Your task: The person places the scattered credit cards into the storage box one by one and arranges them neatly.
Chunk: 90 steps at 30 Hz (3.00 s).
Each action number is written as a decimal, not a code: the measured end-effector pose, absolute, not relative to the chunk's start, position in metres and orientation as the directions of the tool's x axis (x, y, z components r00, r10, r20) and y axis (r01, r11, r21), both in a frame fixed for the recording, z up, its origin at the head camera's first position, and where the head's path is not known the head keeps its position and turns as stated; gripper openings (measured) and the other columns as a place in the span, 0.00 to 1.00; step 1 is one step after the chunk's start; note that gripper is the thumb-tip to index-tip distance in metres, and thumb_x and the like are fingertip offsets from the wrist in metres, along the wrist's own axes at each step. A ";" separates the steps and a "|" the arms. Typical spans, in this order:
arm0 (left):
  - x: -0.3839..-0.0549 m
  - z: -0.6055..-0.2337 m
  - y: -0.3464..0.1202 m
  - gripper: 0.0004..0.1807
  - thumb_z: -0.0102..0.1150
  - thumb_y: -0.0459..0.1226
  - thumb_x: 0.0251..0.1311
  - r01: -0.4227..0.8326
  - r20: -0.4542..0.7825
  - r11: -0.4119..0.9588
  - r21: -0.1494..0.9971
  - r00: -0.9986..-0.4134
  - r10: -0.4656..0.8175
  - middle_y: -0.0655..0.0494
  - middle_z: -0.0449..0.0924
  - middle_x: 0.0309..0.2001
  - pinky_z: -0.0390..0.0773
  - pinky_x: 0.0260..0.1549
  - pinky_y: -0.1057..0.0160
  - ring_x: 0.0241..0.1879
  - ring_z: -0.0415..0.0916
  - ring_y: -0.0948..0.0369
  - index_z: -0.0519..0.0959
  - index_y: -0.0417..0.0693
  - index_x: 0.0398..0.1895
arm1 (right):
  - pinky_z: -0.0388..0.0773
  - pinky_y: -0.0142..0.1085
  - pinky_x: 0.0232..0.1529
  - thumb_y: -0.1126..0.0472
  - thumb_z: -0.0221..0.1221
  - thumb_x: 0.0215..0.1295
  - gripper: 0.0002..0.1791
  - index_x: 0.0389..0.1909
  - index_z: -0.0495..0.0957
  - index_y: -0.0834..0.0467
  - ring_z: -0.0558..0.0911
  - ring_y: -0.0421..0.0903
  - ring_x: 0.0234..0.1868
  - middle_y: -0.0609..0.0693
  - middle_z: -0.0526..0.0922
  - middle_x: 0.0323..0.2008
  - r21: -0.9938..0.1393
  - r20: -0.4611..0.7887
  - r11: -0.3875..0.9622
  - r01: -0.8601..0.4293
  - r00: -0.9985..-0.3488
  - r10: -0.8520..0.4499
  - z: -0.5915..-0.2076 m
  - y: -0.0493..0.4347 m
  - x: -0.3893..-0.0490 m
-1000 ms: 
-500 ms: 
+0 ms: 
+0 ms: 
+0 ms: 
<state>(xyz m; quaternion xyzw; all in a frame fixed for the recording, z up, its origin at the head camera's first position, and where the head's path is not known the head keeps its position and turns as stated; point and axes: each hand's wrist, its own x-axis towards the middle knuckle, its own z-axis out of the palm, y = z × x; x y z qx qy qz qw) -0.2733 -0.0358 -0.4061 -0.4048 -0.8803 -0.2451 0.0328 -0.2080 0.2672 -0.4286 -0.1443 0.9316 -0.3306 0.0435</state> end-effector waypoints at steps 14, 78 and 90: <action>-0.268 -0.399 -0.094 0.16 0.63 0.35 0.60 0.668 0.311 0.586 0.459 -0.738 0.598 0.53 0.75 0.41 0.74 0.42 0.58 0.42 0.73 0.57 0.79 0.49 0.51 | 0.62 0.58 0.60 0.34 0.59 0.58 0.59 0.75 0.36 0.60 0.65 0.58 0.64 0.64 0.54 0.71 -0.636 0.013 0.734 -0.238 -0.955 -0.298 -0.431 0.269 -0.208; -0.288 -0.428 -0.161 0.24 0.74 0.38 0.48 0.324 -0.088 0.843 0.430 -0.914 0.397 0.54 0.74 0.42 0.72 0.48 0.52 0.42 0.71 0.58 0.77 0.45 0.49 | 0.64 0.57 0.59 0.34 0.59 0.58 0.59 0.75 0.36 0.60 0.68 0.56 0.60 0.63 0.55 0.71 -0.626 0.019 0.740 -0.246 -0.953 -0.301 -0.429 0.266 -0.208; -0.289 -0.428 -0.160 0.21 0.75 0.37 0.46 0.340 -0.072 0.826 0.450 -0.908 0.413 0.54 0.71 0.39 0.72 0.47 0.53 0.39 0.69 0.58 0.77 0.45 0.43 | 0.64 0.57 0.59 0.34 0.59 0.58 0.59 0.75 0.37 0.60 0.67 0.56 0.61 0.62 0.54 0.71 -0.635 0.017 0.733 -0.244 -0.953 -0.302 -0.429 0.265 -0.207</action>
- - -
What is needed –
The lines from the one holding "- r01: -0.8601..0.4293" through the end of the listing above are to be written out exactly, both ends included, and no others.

Response area –
  - r01: -0.8601..0.4293
  - r00: -0.9985..-0.3488
  - r10: -0.8520..0.4499
  - z: -0.5915..-0.2076 m
  - y: -0.0493..0.4347 m
  - x: -0.3893..-0.0490 m
-1000 ms: 
-500 ms: 
+0 ms: 
+0 ms: 
+0 ms: 
<state>(xyz m; quaternion xyzw; all in a frame fixed for the recording, z up, its origin at the head camera's first position, and where the head's path is not known the head keeps its position and turns as stated; point and axes: each hand's wrist, its own x-axis towards the middle knuckle, its own z-axis out of the palm, y = z × x; x y z qx qy qz qw) -0.2733 -0.0358 -0.4061 -0.4048 -0.8803 -0.2451 0.0328 -0.2080 0.2672 -0.4286 -0.1443 0.9316 -0.3306 0.0435</state> end-effector waypoints at steps 14, 78 and 90: <action>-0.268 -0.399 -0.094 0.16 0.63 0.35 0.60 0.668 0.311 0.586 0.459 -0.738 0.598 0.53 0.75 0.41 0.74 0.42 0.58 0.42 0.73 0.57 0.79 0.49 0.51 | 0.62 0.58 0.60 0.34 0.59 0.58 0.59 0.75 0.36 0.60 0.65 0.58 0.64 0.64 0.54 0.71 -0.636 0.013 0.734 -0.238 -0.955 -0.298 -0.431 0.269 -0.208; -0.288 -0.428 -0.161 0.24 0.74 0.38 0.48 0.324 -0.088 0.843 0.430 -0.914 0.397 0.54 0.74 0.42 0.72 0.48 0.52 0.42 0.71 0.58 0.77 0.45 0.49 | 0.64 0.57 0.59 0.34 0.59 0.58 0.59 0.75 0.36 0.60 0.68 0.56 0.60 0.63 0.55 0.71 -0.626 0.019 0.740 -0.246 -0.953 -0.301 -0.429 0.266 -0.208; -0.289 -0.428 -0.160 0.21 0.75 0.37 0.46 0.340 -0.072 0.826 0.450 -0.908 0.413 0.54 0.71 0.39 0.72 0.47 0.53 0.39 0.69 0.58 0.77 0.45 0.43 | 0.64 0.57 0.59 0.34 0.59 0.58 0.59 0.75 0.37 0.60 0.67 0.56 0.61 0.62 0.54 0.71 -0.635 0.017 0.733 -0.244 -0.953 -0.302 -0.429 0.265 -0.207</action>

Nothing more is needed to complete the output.